Cheat Sheets for Data Science
I received an email a few weeks back from a company called DataCamp announcing a comprehensive cheat sheet for the R data.table package. Knowing I'm a data.table proselyte, the co-founder asked if I'd take a look and offer suggestions and perhaps, I suspect, mention it in my blog.
I'm a big R fan and have been an enthusiastic data.table devotee since I discovered it several years ago. I'm also in frequent contact with package originator Matthew Dowle, and agree with more than a few in the R community that data.table's been a game-changer for elevating R's appeal to data scientists.
The DataCamp cheat sheet's well done and quite handy, covering most functionality in a single page. It certainly helps that the package serves functions in this case data management, access, grouping and summarization that are limited in scope. Still, the URL to the page is front and center on my notebook.

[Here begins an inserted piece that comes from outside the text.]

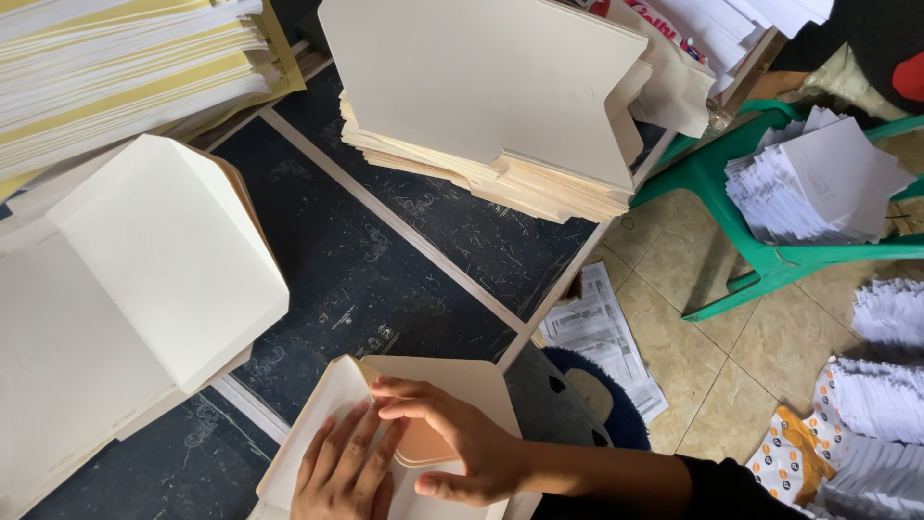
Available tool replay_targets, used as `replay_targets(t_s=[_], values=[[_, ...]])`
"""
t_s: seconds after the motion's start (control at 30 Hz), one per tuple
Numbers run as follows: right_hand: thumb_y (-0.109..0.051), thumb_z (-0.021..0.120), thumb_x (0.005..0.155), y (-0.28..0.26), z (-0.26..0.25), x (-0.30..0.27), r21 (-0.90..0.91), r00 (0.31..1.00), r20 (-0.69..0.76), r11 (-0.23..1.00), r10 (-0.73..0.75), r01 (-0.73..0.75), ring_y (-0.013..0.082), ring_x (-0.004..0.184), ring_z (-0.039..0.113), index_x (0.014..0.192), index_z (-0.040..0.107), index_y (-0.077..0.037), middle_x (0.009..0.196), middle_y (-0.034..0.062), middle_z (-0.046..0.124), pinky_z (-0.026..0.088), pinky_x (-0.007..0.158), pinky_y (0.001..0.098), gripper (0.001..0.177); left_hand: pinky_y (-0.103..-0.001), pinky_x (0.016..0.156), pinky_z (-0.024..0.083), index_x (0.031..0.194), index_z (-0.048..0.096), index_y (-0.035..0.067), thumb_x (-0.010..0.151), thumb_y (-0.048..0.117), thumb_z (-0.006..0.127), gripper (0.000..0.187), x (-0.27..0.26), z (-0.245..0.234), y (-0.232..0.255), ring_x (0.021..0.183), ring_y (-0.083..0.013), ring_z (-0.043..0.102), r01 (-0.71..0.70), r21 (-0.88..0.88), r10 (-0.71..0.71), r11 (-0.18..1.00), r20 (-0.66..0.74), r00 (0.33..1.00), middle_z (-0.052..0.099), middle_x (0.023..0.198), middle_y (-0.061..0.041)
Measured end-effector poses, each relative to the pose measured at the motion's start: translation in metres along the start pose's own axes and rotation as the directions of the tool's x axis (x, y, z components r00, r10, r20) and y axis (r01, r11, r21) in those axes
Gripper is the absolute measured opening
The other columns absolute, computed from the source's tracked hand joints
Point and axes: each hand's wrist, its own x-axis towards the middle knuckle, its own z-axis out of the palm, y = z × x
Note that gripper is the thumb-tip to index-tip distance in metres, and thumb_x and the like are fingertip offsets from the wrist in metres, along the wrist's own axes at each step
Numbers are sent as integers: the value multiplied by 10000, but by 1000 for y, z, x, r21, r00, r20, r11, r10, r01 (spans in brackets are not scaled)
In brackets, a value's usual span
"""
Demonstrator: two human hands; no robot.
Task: The person folds white paper sheets by hand on a dark worktable, pressing the creases and stacking the finished pieces. The person handles the sheets one at a time, folding them in half and then placing them into a growing pile.
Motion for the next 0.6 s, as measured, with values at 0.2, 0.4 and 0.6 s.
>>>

Ten years ago, I carried multiple cheat sheets in my backpack. Now, with all the support available in flexibly-queryable online documentation and support sites like Stack Overflow, the need for cheat sheets isn't as acute. I maintain, however, close ties with a few.
The ubiquitous R Reference Card by Tom Short has been my trusty companion for ten years. I'm impressed with how the author managed to catch the guts of “core R” in such a compact space. Every time I pull it out, I refresh my memory on R minutiae I'd either forgotten or never knew. Of course, the R ecosystem's now so large that you almost need cheat sheets for cheat sheets. R Task Views to the rescue. For graphics, there're cheat sheets for R's ggplot implementation that are also pertinent to the Python library of the same name.
Before I started with first S and then R about 14 years ago, my platform of choice for data management and statistical analysis was SAS. Now, though SAS is a much smaller arrow in my DS quiver, I nonetheless use it and language clone WPS semi-regularly. The timeless SAS Cheat Sheet by David Franklin makes it much easier for me to re-connect the SAS dots. Once this gets me back in the game, I simply Google my questions for the online doc answers. One change in my SAS arsenal not reflected in Franklin's page is Proc SQL, which I prefer to data step programming.
Just as I go back and forth between R and SAS for statistical analysis, so also do I migrate between Python and R for more comprehensive data science needs. And Python Basics provides a quick refresher on important basic syntax to get me going. One lament is that Python dictionaries aren't covered, but for those I just pull up archived code.
As I've noted in previous blogs, Python programming for analytics/data science has changed considerably in recent years with the ascent of community-provided libraries such as numpy, scipy, sci-kit and pandas. Given the array-orientation promoted by those packages, Python DS code can look as much like R as it does core Python.
And with these libraries now a cornerstone of analytics work in Python, it's not surprising there are cheat sheets for them as well. A spartan but still quite useful reference for numpy, scipy and pandas is available here. I use the splendid 10 Minutes to pandas ipython notebook at least every other month. Indeed, the pandas documentation is so good, I hardly ever now open originator Wes McKinney's well-written book, Python for Data Analysis.
Finally, I maintain my scikit-learn sanity by calling on Peekaboo's machine learning reference. Can't tell either the R or scikit ML players without a scorecard.
These cheat sheets are just the tip of the DS iceberg, a small, select sampling of what's available for data science. I welcome reader input on others they find useful for their data management and analytics work.